3. The method for evaluating the differential positioning performance of the GNSS pseudorange according to claim 1, wherein the non-differential non-combined PPP solution coefficient of the server is obtained according to the obtained parameter information, and specifically, the non-differential non-combined PPP solution coefficient of the server is obtained by using a non-differential non-combined PPP model, where the non-differential non-combined PPP model is:

wherein, γ _i Denotes an ionospheric delay parameter coefficient, γ when i is 1 _i When i is 2, the ratio of 1 to 2,

wherein f is frequency; i is ^s (t) represents ionospheric delay values in the satellite and receiver line-of-sight directions; rho _r (t) a pseudorange observation at time t; subscript i represents the frequency number of the satellite; superscript s to denote satellite number; the subscript r denotes the receiver; r is a radical of hydrogen _r (t) represents the geometric distance between the earth and the satellite at time t; c represents the speed of light; m is ^s Representing a projection function of the troposphere from the direction of the zenith of the observation station to the direction of the inclined path of the satellite; t is a unit of ^s (t) represents the tropospheric delay in the direction of the zenith of the survey station at time t; b is _r,i The pseudo range hardware delay at the receiver is represented; b is ^s The hardware delay of the pseudo range of the satellite is represented; ε represents the pseudorange observation noise.

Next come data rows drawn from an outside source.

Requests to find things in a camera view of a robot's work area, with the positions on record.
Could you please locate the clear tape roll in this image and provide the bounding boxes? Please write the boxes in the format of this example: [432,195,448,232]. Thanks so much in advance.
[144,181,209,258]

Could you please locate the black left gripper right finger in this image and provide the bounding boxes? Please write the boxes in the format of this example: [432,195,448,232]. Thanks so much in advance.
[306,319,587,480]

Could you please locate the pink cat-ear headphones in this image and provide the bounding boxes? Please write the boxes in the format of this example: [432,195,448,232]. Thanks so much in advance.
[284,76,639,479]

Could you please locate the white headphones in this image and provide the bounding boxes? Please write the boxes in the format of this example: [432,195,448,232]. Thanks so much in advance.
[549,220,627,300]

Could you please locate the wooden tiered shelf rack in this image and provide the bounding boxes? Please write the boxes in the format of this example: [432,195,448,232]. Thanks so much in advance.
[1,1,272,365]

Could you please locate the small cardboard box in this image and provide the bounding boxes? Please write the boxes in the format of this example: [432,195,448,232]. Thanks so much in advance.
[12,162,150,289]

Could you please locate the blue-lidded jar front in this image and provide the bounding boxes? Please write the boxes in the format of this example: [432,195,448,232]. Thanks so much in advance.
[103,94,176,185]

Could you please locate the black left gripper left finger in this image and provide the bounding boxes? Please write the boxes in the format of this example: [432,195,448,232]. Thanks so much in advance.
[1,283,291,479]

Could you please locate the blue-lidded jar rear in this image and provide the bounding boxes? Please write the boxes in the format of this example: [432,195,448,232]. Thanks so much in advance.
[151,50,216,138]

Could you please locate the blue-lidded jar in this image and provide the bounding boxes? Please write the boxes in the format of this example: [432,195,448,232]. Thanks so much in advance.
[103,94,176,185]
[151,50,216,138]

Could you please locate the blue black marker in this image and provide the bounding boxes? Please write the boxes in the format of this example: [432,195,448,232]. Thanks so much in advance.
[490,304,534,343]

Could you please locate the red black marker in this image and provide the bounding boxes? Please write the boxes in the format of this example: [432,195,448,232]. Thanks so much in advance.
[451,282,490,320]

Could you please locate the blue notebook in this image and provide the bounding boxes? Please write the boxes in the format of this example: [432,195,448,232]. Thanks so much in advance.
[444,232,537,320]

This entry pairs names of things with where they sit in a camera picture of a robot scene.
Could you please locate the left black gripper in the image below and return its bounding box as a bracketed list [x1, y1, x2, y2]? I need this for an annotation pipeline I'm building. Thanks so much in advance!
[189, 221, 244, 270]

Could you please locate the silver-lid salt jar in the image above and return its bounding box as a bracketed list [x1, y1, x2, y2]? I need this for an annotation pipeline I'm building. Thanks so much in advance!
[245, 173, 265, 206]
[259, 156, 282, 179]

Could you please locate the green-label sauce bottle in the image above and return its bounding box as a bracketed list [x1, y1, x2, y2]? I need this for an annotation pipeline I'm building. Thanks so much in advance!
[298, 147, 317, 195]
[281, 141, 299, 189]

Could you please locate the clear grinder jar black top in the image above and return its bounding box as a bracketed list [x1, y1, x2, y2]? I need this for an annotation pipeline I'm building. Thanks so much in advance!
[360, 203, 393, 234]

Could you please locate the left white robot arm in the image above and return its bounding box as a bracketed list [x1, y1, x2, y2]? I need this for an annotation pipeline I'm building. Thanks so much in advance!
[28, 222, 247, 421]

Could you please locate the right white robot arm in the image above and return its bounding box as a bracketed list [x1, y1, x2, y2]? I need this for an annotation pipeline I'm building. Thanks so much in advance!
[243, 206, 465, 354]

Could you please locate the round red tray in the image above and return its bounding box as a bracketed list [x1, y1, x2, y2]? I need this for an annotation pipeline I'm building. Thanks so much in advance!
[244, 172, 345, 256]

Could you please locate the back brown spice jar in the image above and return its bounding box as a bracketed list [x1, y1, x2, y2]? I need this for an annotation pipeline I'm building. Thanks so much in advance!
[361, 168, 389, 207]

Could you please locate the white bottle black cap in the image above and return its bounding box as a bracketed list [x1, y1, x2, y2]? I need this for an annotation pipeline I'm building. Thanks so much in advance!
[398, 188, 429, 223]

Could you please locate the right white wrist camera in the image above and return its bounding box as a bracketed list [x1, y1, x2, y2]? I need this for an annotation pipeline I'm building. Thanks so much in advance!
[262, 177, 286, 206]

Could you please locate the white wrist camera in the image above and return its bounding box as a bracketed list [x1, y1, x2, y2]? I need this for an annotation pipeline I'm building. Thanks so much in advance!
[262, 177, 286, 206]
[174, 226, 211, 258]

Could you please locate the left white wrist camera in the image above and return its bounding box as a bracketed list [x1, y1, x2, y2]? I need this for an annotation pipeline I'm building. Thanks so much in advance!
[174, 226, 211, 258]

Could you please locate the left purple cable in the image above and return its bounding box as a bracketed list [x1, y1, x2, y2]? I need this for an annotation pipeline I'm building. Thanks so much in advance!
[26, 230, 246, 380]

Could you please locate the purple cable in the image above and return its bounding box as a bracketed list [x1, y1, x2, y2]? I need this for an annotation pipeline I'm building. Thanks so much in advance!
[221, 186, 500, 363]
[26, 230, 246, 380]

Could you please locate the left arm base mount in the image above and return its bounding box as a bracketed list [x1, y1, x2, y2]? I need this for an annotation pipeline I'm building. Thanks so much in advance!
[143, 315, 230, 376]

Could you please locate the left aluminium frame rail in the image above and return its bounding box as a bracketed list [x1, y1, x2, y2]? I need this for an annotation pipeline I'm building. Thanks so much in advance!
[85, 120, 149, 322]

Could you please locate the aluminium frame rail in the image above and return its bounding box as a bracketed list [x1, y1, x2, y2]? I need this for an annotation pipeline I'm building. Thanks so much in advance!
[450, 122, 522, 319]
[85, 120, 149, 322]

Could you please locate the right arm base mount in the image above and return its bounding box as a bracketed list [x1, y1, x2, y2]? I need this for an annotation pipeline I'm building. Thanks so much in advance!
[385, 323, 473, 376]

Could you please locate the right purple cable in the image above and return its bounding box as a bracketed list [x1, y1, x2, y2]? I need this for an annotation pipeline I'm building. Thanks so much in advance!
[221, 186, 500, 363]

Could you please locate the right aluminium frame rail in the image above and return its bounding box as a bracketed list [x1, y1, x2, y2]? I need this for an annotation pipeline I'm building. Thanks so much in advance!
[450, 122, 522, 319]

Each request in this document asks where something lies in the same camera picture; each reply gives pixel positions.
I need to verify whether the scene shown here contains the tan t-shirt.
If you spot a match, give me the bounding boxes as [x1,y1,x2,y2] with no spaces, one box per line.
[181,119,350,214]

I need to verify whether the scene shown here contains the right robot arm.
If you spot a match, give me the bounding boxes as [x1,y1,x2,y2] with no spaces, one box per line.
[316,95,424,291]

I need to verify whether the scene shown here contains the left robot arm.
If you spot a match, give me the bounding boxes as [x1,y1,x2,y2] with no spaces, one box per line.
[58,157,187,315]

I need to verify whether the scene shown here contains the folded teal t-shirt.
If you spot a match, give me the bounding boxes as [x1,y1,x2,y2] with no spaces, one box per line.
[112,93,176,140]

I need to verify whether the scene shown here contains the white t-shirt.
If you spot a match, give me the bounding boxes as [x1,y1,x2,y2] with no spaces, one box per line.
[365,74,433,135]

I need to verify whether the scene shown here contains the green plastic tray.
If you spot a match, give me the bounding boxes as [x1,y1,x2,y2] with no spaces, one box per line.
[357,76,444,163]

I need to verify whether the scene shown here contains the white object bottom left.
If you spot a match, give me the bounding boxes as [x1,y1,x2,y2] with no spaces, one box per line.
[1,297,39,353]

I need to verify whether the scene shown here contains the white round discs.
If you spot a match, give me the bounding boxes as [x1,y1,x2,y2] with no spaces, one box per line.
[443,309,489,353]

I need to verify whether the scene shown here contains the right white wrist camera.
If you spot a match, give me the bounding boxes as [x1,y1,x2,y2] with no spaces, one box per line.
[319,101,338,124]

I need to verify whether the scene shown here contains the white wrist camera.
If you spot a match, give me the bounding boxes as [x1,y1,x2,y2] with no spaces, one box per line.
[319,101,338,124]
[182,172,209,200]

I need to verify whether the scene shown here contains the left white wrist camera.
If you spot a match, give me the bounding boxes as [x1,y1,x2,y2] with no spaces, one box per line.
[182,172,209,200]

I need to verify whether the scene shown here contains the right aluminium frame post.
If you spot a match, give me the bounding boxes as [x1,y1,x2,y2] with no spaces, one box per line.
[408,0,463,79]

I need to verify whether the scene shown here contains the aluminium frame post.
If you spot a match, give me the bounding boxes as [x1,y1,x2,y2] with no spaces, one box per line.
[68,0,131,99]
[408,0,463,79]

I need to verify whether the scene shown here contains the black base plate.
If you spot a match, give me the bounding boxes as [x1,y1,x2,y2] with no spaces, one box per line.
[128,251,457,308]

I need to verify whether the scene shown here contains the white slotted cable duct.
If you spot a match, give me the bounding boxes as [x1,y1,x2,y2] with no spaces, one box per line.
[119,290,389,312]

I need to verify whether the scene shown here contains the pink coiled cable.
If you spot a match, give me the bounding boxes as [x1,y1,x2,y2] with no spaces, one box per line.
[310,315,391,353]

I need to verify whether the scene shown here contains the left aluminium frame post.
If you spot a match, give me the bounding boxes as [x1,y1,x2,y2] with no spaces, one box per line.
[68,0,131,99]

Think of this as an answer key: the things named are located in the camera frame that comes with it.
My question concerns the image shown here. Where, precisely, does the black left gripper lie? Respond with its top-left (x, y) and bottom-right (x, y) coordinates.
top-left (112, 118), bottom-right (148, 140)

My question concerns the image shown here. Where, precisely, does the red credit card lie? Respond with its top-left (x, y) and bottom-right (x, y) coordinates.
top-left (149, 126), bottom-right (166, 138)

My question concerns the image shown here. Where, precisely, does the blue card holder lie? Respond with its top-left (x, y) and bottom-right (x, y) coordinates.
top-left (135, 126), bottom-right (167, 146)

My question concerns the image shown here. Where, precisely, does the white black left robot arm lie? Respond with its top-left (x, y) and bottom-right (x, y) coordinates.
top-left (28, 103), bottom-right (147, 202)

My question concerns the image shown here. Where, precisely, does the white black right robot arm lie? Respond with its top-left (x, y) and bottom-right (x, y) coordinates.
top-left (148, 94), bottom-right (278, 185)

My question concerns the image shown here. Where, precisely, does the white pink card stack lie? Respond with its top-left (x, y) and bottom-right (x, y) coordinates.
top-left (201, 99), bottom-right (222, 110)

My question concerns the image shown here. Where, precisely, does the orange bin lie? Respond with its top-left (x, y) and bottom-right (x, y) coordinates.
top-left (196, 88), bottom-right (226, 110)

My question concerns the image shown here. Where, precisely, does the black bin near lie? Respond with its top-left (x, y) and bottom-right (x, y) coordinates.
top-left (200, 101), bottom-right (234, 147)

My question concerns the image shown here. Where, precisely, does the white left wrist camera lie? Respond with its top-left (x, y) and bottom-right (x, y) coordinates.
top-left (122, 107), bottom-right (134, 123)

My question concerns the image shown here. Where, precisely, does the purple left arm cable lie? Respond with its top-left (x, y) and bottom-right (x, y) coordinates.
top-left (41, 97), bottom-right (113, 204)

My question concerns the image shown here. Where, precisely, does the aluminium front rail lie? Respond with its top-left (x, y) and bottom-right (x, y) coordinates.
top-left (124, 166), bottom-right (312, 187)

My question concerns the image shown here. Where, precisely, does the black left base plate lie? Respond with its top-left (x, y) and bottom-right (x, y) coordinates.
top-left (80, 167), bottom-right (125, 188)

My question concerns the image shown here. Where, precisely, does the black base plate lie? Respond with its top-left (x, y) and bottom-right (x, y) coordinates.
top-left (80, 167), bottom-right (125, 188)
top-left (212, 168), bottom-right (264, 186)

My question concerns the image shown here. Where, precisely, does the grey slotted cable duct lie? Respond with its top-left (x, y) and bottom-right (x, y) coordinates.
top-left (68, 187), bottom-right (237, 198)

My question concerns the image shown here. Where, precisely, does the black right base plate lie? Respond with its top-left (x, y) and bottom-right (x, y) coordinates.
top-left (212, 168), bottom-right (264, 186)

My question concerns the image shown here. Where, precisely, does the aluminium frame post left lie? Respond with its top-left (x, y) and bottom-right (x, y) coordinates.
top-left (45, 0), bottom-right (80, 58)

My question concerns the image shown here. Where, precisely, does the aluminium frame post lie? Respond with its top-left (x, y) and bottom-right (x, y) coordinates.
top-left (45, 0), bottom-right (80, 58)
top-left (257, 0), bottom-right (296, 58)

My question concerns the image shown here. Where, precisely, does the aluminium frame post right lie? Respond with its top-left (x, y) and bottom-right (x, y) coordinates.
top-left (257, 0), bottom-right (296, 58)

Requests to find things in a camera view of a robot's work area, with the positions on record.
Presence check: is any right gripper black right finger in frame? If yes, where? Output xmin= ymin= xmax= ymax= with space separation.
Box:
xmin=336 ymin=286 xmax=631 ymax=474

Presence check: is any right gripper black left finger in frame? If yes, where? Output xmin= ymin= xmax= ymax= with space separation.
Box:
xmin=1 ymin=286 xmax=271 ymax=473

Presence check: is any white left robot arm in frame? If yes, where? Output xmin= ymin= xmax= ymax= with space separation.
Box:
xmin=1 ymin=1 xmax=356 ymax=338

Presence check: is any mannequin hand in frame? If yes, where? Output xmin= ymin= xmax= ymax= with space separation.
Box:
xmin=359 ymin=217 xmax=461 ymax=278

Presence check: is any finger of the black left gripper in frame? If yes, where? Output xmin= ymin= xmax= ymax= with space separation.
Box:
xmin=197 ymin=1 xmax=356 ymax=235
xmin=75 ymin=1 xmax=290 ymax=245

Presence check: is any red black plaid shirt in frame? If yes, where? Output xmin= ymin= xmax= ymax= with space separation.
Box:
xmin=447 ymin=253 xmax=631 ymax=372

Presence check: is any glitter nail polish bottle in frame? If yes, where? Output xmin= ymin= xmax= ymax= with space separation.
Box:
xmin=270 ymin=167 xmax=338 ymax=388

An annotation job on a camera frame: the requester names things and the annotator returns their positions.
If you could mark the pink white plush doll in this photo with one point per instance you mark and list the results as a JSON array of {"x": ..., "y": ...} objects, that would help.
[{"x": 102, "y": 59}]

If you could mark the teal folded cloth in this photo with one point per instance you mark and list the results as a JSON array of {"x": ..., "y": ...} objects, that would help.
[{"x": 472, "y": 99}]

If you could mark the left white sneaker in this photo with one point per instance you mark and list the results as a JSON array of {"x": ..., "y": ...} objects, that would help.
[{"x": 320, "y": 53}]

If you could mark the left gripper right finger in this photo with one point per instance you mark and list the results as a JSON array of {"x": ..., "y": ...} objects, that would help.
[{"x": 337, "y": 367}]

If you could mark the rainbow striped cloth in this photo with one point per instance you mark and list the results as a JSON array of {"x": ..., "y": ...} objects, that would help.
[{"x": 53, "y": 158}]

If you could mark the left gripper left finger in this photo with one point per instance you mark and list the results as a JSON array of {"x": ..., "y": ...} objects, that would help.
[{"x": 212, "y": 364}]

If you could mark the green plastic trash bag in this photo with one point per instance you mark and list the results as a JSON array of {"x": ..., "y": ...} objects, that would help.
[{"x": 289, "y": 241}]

4. The method for evaluating the differential positioning performance of the GNSS pseudorange, according to claim 1, wherein the real-time correction of the parameter information of the server non-differential non-combined ppp solution coefficient and the data required for the server positioning includes receiver clock error correction, and the corrected non-differential non-combined model is:

ρ _i (t)＝r _r (t)+c·(dt _r -dt ^s )+γ _i ·I ^s (t)+m ^s ·T ^s (t)+ε

5. The method for evaluating the differential positioning performance of the GNSS pseudorange, according to claim 1, wherein the parameters of the server non-differential non-combined ppp solution coefficients and the parameter information of the data required for the server positioning are corrected in real time, and further including ionospheric correction, and the ionospheric correction model of the server is:

I ^s ＝a ₀ +a ₁ ·(lat ^s -lat ₀ )+a ₂ ·(lon ^s -lon ₀ )

6. The GNSS pseudo-range differential positioning performance evaluation method according to claim 1, wherein the real-time correction is performed on the server non-differential non-combined ppp solution coefficient and the parameter information of the data required for the server positioning, and further comprising troposphere correction, and the troposphere correction model of the server is:

7. The method as claimed in claim 1, wherein the fitting is performed on the parameter information of the data required for the atmospheric bias positioning of the pseudorange differential positioning RTD and the RTD solution coefficient of the pseudorange differential positioning at the user end, and the fitting model is as follows:

a pseudo-range observation value representing the user station u at the time t; δ t _u Clock error representing the display time of the clock surface of the signal received by the receiver and the standard time; δ t ^s The clock difference between the clock surface display time and the standard time is used for representing the signal sent by the satellite;

representing the equivalent distance error caused by delay when the signal of the user station u passes through the ionosphere at the time t;

8. A GNSS pseudo-range differential positioning performance evaluation system is characterized by comprising:

9. A computer-readable storage medium having stored thereon instructions adapted to be loaded by a processor of a terminal device and to execute a GNSS pseudorange differential positioning performance evaluation method according to any of claims 1-7.

10. A terminal device comprising a processor and a computer-readable storage medium, the processor being configured to implement instructions; a computer readable storage medium storing a plurality of instructions adapted to be loaded by a processor and to perform a GNSS pseudorange differential positioning performance evaluation method according to any of claims 1-7.